_TRY IT_: Copy out each line of the listing below that contains the word "wooden".

Segment Start: MATERIAL PROVIDED

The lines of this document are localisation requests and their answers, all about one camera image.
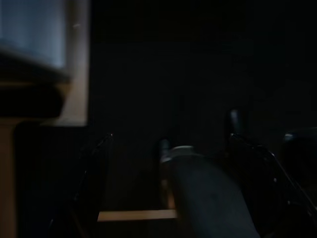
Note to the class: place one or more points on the wooden frame post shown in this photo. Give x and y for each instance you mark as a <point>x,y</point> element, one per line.
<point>78,62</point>

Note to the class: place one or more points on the wooden slat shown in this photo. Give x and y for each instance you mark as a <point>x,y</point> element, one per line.
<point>136,215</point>

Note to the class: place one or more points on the pale grey panel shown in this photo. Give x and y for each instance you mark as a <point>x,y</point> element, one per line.
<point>32,27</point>

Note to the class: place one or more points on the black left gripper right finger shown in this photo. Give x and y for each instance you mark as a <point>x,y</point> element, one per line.
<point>272,203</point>

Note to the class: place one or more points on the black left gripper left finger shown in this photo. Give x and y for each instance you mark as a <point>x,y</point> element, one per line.
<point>86,198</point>

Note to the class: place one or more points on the black rounded cushion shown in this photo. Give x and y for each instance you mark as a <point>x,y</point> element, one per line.
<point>29,101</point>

Segment End: MATERIAL PROVIDED

_ANSWER TO THIS EXERCISE_:
Note to the class: place one or more points on the wooden frame post shown in this photo. Give x and y for each instance you mark as a <point>x,y</point> element, one per line.
Note to the class: place one or more points on the wooden slat shown in this photo. Give x and y for each instance you mark as a <point>x,y</point> element, one per line.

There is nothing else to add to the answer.